*Required action*
The lines from the first line of the entries through the line containing "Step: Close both" are to be repeated exactly, with both of those lines included.

*Given entries*
■ ■ ■

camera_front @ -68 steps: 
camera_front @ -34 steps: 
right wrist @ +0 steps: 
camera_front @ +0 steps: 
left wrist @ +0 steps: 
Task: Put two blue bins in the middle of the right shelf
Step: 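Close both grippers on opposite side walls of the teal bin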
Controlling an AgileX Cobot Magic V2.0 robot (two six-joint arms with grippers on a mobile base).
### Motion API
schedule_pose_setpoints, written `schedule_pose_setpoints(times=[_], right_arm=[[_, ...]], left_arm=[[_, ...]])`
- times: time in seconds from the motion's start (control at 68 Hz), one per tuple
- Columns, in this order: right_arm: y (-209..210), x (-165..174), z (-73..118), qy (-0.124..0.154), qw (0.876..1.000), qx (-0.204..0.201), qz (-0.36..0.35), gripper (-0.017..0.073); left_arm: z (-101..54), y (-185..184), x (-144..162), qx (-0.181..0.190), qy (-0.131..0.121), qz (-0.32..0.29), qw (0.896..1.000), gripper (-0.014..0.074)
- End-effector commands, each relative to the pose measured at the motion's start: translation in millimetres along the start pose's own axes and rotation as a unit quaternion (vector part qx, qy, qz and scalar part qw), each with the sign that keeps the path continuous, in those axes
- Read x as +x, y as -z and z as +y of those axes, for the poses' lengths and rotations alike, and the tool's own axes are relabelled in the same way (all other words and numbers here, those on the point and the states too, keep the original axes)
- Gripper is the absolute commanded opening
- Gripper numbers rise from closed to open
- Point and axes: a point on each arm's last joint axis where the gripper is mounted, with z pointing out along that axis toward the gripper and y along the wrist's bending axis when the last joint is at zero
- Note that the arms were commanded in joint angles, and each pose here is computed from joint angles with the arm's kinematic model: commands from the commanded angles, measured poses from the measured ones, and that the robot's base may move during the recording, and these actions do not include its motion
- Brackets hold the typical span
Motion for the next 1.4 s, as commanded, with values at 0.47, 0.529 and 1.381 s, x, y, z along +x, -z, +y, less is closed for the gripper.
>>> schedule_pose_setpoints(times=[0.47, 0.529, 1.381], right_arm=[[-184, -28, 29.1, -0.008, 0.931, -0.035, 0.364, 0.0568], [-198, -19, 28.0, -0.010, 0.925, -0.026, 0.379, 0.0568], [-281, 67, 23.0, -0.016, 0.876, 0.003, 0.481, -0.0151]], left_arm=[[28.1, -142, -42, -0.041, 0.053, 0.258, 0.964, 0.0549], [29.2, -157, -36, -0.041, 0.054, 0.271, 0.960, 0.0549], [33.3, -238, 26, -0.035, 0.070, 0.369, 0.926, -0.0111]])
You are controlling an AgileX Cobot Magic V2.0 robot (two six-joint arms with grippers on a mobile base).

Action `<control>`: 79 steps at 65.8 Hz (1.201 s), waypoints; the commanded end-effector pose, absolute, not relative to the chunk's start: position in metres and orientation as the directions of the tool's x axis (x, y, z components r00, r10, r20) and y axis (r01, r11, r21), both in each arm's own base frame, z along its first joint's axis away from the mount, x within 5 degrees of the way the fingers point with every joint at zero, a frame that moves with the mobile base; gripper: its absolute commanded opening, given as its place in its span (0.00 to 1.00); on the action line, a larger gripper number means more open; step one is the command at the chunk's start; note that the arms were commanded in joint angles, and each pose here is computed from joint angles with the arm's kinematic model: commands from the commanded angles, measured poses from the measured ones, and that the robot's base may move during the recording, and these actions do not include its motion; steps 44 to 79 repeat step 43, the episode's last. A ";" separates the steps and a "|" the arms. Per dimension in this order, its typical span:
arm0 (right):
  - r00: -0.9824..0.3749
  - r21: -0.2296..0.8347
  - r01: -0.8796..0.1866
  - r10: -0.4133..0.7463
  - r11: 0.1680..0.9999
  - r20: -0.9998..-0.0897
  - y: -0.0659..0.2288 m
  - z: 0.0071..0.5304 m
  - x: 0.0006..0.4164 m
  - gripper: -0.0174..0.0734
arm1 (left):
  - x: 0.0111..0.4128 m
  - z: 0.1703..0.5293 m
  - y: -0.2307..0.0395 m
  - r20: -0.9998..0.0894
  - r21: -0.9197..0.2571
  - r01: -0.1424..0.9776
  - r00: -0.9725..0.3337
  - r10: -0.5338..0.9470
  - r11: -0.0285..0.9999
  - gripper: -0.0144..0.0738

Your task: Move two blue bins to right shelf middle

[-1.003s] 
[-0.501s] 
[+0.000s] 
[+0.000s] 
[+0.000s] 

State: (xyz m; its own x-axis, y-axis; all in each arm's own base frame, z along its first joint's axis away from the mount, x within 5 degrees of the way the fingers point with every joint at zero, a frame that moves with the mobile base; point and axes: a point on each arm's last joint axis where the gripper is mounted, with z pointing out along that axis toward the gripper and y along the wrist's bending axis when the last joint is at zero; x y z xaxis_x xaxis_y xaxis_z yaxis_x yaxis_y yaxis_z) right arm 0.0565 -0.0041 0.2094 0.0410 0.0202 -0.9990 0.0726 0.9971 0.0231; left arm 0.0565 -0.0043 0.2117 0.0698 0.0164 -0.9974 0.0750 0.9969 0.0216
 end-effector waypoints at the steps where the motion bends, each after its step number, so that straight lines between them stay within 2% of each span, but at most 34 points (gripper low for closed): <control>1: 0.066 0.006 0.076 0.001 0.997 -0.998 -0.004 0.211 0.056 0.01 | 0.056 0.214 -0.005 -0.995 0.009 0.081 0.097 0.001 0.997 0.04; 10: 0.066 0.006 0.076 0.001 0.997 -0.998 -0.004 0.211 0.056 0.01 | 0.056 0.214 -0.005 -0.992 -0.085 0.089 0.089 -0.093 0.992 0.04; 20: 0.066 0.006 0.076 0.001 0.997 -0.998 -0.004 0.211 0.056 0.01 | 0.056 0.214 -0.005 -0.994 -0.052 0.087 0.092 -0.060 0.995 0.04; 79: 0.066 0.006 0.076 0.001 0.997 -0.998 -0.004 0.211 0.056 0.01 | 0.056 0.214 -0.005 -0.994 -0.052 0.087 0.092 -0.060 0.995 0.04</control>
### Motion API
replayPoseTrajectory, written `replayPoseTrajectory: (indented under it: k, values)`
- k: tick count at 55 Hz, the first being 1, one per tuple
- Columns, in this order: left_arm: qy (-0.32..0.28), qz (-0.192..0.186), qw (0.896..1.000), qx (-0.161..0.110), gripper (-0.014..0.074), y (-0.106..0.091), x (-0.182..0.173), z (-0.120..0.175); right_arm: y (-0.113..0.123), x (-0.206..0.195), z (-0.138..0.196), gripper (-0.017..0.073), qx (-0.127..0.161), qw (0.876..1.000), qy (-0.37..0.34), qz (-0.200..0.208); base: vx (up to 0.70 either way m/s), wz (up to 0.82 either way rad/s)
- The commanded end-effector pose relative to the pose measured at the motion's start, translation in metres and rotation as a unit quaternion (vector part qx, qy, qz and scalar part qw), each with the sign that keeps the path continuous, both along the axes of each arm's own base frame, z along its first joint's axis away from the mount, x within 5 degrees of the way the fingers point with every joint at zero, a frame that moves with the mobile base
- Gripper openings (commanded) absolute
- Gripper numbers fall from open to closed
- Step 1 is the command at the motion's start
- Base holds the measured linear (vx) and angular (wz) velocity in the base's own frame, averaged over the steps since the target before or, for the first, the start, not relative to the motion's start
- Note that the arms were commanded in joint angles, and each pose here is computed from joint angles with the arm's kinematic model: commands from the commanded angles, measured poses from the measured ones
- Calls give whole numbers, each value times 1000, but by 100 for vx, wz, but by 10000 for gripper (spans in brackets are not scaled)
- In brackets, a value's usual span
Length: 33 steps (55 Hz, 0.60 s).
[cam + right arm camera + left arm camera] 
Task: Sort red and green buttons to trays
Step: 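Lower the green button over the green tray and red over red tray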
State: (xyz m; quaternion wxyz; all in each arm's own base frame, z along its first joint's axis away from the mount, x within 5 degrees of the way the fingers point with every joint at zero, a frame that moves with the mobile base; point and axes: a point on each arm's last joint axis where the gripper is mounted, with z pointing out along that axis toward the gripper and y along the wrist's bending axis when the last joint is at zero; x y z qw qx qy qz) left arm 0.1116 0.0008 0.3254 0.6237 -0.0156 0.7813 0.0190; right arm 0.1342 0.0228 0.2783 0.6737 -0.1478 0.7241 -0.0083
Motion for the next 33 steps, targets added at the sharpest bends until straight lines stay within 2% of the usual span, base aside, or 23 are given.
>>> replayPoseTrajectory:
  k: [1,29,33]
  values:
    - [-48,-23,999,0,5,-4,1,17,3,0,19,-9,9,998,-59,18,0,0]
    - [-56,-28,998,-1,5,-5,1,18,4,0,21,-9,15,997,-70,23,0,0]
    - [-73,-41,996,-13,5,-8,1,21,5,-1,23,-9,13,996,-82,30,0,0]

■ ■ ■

*Solution for this task*
camera_front @ -68 steps: 
camera_front @ -34 steps: 
right wrist @ +0 steps: 
camera_front @ +0 steps: 
left wrist @ +0 steps: 
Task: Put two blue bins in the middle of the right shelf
Step: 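Close both grippers on opposite side walls of the teal bin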

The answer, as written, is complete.